Two weeks later, he shows up - unexpectedly - at the convention. I said, "I took care of you." When somebody wins, you say, "I took care of you." When somebody loses, you say, "Sorry it didn't work out." That's just how we talk. Now, the government obviously thought that sounded bad. When I saw the tape, it did sound bad. The way it sounded is not what I meant.
And a second later when Soucy mentioned killing the bill, I corrected him - I told him no.
Ray had a script. I never had a script. I told the truth.
Donovan continued, "After a year of investigation, all you heard about me was innuendo and soundbites played out of context.
The NRA gives money. The Koch brothers give money. Unions, big businesses give money. And it is all legal. The Supreme Court ruled it's free speech.
What happened to me is a cautionary tale. Everybody running for office should be worried about what happened to me - because it could happen to you, too. Somebody you know shakes your hand, talks about something at a fundraiser and plots to take you down. It can happen anywhere - it can happen to anyone.

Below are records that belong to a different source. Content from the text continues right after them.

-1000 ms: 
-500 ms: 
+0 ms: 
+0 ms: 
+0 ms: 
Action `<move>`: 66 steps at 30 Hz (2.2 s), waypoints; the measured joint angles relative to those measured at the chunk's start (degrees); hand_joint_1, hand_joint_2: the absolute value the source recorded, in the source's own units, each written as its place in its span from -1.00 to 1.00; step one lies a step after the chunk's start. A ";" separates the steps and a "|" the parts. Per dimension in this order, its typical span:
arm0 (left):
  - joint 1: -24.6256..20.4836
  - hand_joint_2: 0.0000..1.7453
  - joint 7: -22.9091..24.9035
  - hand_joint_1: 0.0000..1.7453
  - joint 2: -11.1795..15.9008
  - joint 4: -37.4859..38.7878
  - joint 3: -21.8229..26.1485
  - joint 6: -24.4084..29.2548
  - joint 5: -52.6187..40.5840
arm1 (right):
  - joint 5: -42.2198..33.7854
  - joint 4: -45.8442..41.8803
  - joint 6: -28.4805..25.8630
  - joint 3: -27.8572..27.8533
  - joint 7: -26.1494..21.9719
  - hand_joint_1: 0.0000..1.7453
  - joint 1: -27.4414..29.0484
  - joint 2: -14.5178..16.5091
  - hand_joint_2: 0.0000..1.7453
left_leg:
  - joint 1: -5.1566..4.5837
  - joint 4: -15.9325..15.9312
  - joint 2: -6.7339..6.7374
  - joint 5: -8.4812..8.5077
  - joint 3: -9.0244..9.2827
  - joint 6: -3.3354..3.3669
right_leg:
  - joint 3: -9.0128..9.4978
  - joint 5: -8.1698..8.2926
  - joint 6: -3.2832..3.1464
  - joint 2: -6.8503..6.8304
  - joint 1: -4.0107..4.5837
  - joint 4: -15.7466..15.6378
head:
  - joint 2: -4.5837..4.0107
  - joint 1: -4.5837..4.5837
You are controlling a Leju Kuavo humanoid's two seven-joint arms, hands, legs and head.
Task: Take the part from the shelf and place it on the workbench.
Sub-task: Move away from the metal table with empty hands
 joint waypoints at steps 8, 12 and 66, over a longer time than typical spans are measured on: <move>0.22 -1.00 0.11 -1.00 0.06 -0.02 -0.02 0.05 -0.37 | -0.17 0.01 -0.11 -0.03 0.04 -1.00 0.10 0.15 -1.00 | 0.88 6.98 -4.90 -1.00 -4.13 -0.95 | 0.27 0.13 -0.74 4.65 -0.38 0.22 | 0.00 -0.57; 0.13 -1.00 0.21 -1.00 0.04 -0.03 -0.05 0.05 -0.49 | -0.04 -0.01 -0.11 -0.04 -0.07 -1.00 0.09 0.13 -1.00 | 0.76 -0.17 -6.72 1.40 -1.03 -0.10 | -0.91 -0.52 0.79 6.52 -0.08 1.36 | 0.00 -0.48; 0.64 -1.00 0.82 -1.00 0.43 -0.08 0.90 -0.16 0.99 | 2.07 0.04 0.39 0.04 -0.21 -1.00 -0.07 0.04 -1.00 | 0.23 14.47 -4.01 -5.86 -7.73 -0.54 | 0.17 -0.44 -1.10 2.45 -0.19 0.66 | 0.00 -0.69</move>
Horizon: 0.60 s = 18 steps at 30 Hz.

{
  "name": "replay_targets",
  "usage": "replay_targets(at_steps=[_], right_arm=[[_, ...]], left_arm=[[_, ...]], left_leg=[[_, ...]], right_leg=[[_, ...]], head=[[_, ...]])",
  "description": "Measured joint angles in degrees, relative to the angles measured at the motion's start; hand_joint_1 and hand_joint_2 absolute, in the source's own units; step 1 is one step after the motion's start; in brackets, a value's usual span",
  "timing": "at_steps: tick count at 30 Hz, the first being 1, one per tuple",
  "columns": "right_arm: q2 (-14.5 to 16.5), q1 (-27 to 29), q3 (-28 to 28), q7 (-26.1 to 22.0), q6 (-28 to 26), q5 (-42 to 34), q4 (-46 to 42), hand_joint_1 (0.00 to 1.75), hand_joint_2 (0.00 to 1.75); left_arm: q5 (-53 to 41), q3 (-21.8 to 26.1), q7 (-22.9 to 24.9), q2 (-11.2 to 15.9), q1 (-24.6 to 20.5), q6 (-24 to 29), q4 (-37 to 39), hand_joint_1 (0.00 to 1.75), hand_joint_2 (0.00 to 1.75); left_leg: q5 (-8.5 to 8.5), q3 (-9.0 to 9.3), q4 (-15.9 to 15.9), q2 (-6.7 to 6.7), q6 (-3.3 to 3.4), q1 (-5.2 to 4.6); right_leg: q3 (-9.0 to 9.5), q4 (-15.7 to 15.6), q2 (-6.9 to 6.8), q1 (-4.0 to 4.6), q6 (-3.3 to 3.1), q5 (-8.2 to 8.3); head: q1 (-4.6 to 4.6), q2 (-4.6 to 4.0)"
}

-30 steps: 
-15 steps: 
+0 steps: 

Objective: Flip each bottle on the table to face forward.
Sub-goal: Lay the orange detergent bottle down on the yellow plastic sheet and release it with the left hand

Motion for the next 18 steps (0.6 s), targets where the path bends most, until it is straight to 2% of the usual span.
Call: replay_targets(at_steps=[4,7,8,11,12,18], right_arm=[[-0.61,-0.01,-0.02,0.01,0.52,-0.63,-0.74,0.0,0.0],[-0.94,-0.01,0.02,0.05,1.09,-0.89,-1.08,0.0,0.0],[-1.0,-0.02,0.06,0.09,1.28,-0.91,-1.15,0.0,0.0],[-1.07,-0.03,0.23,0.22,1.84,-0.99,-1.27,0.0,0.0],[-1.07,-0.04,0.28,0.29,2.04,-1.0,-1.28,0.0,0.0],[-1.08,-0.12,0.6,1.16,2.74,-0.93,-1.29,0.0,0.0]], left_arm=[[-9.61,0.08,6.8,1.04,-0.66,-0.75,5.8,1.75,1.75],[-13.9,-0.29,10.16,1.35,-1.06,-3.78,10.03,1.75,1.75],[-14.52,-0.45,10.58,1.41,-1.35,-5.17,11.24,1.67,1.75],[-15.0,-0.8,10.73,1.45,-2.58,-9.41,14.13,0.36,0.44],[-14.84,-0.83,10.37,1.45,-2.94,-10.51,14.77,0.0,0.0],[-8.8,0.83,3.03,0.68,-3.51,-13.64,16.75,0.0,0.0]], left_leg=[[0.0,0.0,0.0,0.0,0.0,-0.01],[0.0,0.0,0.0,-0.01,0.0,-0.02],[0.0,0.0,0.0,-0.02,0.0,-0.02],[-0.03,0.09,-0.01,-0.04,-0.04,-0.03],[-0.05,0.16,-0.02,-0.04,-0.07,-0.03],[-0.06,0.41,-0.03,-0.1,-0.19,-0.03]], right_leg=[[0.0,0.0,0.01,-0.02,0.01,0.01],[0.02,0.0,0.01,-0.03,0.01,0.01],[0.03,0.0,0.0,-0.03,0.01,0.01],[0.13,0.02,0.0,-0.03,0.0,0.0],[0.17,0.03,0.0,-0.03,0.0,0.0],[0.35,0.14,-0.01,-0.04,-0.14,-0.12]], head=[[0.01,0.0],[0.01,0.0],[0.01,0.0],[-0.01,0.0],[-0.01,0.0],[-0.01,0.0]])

Who can run for office then? Only the millionaires.
That is why I am going to pick up where I left off, fighting to bring reform to campaign finance laws. I was really proud of the work I did to pass our Citizens Election Fund legislation in Connecticut. We need a federal public finance system so anyone can run for office.
That's what makes the irony of this so very bitter.
My reputation may have taken a beating over the past year, but what has gotten me though it all is the support of my family, and my close friends, and the knowledge that Ray Soucy is wrong - not all politicians are for sale. I am not and never was."